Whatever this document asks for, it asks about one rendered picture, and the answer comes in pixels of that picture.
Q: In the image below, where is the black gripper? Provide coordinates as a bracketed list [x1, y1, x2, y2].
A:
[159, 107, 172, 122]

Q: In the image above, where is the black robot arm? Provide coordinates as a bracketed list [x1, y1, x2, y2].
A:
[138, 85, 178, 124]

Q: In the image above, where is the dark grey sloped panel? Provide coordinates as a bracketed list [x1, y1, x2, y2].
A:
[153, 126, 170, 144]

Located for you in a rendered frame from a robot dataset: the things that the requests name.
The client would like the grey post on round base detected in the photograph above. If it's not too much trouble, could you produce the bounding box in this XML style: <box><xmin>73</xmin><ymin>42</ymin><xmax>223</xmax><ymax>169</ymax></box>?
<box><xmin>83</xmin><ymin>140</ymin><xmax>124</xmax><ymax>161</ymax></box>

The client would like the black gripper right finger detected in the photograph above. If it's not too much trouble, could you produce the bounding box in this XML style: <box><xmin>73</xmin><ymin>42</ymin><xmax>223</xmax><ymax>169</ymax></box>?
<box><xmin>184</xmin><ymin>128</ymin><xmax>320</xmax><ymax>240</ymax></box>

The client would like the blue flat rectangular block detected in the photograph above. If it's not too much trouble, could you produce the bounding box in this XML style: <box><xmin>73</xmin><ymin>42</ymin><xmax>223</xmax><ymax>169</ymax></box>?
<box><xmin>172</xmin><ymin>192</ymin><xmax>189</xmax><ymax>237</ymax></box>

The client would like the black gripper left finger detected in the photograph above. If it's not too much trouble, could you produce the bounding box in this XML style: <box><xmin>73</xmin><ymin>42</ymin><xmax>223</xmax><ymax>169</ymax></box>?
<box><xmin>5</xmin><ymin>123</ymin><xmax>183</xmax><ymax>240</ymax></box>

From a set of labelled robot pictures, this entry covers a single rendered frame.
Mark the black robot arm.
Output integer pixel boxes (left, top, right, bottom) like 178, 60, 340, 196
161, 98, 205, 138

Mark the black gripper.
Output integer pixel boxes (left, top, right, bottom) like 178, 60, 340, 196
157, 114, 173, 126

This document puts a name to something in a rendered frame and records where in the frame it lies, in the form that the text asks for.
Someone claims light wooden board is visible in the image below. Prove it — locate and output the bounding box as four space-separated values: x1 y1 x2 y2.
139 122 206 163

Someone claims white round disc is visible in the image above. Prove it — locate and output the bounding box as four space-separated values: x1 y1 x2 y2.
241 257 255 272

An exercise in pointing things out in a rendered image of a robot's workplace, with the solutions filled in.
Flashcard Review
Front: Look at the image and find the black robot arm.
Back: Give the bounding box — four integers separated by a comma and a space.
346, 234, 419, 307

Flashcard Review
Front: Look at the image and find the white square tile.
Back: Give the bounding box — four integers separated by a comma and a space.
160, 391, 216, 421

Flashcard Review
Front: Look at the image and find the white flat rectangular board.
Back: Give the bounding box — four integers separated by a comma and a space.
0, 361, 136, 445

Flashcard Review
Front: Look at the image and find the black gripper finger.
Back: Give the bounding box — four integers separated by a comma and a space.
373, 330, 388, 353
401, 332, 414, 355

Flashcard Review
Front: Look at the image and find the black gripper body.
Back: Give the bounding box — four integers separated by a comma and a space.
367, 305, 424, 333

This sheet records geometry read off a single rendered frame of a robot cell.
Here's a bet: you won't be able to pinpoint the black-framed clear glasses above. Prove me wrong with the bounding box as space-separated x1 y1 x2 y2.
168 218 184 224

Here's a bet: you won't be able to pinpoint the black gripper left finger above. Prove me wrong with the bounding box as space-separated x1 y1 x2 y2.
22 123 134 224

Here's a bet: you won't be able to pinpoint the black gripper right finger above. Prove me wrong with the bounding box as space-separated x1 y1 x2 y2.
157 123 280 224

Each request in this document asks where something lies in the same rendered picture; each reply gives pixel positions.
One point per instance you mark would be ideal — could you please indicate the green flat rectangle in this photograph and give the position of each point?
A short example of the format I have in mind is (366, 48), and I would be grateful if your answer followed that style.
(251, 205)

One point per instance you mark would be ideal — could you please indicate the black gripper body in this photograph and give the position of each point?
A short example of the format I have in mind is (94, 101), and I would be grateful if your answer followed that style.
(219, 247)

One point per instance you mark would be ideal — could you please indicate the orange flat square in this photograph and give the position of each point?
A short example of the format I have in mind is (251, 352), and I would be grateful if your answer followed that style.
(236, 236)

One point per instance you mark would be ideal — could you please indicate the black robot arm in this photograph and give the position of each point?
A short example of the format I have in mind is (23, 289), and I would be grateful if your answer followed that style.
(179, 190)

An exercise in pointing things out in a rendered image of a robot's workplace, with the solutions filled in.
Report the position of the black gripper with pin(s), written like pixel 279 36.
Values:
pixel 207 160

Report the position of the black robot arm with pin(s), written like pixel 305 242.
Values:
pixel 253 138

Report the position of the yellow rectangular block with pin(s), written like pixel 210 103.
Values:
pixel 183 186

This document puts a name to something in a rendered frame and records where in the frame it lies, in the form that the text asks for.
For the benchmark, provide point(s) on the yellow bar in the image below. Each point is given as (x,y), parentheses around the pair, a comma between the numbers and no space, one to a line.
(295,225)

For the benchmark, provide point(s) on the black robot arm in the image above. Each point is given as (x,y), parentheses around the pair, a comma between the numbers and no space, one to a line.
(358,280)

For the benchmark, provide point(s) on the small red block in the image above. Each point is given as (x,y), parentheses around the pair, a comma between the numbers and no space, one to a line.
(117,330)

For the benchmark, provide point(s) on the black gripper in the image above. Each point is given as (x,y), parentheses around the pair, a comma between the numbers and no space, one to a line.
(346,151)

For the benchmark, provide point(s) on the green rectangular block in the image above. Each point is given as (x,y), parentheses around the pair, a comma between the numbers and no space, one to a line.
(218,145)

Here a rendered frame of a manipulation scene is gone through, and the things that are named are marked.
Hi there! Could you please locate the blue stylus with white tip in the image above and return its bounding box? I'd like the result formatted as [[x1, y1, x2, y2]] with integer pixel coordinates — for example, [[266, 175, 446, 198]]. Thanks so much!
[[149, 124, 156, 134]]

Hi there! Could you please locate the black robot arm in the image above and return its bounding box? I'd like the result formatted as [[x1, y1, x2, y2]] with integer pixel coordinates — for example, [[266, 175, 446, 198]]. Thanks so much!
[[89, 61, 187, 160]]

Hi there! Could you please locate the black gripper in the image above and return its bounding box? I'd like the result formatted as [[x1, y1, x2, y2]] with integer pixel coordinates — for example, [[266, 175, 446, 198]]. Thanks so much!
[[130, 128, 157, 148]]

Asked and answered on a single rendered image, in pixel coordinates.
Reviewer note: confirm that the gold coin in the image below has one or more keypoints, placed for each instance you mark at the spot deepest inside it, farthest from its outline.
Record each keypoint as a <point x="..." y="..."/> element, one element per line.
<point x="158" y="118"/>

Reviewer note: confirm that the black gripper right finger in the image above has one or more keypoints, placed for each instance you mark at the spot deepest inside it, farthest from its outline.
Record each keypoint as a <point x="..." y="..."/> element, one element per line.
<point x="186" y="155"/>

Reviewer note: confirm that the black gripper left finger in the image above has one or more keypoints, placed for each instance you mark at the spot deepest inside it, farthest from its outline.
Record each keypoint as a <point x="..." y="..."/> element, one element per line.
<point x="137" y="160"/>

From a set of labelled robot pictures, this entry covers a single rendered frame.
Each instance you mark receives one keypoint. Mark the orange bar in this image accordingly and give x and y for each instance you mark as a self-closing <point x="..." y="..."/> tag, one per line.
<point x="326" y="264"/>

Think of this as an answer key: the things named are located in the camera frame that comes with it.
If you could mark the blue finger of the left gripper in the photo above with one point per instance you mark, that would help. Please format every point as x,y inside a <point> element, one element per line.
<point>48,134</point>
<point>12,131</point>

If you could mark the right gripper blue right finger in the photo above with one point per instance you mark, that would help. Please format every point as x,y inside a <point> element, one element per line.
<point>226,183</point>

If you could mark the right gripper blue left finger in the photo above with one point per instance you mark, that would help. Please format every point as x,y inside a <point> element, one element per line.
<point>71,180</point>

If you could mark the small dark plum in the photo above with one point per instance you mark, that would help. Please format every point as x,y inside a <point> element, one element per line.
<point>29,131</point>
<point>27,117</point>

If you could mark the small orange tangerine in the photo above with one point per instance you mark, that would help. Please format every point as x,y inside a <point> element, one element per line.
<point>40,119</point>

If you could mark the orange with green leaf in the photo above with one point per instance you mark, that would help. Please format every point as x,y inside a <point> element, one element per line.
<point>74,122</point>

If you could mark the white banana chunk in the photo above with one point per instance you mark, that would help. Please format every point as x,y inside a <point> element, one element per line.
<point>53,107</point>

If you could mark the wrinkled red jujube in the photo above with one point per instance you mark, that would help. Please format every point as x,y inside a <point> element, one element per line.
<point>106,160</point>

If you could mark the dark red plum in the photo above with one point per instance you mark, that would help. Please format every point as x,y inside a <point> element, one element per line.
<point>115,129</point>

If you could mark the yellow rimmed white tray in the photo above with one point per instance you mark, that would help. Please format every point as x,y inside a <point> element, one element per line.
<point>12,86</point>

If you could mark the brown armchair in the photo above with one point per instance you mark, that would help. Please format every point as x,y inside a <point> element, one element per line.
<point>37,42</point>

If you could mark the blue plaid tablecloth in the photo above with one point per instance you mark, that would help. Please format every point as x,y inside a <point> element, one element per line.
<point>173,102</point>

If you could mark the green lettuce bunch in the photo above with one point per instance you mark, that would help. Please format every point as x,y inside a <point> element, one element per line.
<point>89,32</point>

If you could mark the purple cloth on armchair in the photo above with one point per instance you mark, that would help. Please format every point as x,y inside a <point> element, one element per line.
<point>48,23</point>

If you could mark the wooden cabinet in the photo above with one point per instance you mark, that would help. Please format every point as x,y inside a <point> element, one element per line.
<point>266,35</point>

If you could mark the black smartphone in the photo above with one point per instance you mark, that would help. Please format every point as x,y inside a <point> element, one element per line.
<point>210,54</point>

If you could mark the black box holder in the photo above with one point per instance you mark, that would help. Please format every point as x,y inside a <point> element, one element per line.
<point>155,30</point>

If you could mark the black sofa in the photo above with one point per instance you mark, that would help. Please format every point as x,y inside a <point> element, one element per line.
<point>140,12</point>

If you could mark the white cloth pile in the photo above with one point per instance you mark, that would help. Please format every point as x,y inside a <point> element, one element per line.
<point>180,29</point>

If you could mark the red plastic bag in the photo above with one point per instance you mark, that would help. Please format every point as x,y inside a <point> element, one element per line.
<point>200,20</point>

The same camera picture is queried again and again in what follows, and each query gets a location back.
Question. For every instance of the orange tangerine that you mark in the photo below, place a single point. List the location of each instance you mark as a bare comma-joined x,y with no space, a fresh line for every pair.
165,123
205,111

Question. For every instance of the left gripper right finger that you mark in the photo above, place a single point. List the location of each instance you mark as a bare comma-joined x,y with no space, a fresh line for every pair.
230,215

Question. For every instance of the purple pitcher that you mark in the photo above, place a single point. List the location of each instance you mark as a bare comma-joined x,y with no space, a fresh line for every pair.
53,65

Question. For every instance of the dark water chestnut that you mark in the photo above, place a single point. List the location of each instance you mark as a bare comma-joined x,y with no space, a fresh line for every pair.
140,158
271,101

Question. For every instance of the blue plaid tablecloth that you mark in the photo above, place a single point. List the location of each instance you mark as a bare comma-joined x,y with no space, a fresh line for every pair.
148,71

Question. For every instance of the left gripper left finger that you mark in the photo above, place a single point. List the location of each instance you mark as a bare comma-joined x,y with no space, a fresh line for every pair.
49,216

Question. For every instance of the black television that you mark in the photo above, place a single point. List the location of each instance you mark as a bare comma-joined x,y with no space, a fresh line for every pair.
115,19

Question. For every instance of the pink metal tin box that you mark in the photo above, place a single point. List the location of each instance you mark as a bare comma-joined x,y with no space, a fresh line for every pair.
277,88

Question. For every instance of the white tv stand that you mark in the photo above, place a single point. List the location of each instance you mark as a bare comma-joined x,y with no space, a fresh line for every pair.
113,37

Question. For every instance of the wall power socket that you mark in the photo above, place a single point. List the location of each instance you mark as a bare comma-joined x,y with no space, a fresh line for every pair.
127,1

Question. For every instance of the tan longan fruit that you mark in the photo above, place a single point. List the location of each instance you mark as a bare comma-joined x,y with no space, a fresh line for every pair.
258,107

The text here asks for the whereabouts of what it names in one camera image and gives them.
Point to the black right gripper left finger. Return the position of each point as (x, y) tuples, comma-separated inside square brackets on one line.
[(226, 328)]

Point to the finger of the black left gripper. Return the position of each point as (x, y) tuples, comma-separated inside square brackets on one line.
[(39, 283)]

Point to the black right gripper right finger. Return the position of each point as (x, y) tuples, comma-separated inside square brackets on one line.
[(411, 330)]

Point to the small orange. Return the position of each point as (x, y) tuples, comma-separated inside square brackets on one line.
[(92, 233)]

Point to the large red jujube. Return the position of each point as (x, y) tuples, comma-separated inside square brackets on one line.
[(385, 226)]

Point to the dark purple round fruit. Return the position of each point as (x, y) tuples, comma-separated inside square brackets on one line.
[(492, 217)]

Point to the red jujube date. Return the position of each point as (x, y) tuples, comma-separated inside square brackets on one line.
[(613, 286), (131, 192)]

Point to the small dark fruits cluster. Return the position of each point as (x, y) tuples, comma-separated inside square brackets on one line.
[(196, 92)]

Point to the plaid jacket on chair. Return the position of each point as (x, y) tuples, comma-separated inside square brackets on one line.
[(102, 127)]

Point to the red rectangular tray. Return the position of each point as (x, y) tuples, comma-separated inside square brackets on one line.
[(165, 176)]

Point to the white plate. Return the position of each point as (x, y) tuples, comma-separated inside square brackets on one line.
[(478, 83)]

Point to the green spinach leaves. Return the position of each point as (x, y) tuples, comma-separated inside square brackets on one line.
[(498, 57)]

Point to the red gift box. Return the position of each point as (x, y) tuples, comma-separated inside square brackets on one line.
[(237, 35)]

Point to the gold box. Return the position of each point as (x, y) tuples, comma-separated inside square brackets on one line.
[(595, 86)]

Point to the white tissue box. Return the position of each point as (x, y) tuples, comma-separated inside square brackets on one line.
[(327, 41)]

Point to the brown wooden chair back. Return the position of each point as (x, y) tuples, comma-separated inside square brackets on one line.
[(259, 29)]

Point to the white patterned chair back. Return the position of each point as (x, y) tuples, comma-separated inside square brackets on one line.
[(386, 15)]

● **WHAT NEEDS TO BE DONE**:
Wherever the word "named" appears in the entries above, copy that line.

● **WRITTEN REPLY**:
Here a rendered frame of a manipulation scene is gone through, and the things that are named are marked.
Think of this as an answer key: the things named are located in the camera frame that comes with it.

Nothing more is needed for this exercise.